We are then able to form CIs that guarantee $1 - α$ coverage of $β^{*} (M)$ as follows.

Theorem 2.

For $\hat{β} (M)$ from (3) and $β^{*} (M)$ from (4), we have $\begin{matrix} \hat{β} (M) \sim N (β^{*} (M), (1 + τ^{- 2}) {(X_{M}^{T} X_{M})}^{- 1} X_{M}^{T} \\ Σ X_{M} {(X_{M}^{T} X_{M})}^{- 1}) . \end{matrix}$

Furthermore, we can form a $1 - α$ CI for the kth element of $β^{*} (M)$ as ${\hat{β}}^{k} (M) \pm z_{α / 2} \sqrt{(1 + τ^{- 2}) {[{(X_{M}^{T} X_{M})}^{- 1} X_{M}^{T} Σ X_{M} {(X_{M}^{T} X_{M})}^{- 1}]}_{k k}} .$

An assumption of this procedure is that the variance is known in order to do the initial split between f(Y) and g(Y) during the fission phase. In the case of unknown variance, one can use an estimator $\hat{σ}$ to create the split, but this forces the analyst to then condition on both f(Y) and $\hat{σ}$ , which may not have a tractable distribution in high dimensional settings. In the case where p is fixed and $n \to \infty$ , we explore an extension of this methodology to account for unknown variance in Section B. Extending this approach to finite samples and high-dimensional regimes remains an open question for future lines of research.
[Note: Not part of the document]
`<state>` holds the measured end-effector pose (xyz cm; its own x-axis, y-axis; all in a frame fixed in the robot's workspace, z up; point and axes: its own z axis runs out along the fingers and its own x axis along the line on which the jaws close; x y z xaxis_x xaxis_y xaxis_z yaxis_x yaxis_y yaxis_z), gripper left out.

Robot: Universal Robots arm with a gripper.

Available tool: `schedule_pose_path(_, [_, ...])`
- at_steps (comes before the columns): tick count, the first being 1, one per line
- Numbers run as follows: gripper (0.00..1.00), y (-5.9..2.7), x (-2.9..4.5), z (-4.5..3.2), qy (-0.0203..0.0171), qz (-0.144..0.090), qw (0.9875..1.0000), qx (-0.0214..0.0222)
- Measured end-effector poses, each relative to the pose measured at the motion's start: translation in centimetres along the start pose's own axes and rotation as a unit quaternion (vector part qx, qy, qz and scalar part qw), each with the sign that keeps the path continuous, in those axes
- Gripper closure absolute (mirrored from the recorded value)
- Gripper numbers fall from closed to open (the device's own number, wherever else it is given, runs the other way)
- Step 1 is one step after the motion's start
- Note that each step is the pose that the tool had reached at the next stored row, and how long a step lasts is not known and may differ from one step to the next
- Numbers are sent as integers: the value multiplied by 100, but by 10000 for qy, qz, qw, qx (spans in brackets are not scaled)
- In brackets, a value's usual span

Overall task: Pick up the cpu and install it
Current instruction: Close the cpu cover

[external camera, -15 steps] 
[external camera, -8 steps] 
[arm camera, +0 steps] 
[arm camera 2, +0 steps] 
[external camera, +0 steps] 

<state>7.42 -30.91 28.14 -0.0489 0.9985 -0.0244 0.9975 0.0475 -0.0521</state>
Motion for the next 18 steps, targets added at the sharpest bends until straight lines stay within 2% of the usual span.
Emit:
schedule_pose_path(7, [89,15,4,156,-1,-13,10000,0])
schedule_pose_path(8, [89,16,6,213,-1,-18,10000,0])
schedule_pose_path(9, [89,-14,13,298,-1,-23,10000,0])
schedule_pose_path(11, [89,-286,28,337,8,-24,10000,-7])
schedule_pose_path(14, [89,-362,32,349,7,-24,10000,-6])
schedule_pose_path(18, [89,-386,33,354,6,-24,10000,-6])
A key advantage that data fission has over data splitting is that it allows the analyst to smoothly trade off information between selection and inference datasets by tuning τ, while data splitting forces the analyst to allocate points discretely to either the selection or inference datasets. When the sample size is large and the distribution of covariates is well behaved, data splitting may be able to tradeoff information relatively smoothly by changing the proportion of data points in each sample. However, data fission will outperform data splitting in settings with small sample size with a handful of points with high leverage. Data splitting has a disadvantage in this setting because the analyst is forced to choose to allocate each of these leverage points to either the selection or inference dataset. In contrast, data fission enables the analyst to “hedge their bets” so that a piece of the information contained in each leverage point is allocated to both the selection and inference datasets. offers an illustration of this tendency on an example dataset and an extended discussion on this topic can be found in Appendix C.

Fig. 5 Comparison of data splitting (left) and data fission (middle, right) for dataset with one highly influential point. Splitting the data and fitting a regression results in substantially different fitted models because the fitted values are heavily influenced by a single data point. In contrast, data fission keeps the same X location for every data point, but randomly perturbs the response Y with random noise to create new variables f(Y) and g(Y): notice the slight difference in the two figures. This enables the analyst to keep a “piece” of every data point in both f(Y) and g(Y), ensuring that leverage points have an impact in both copies of the dataset.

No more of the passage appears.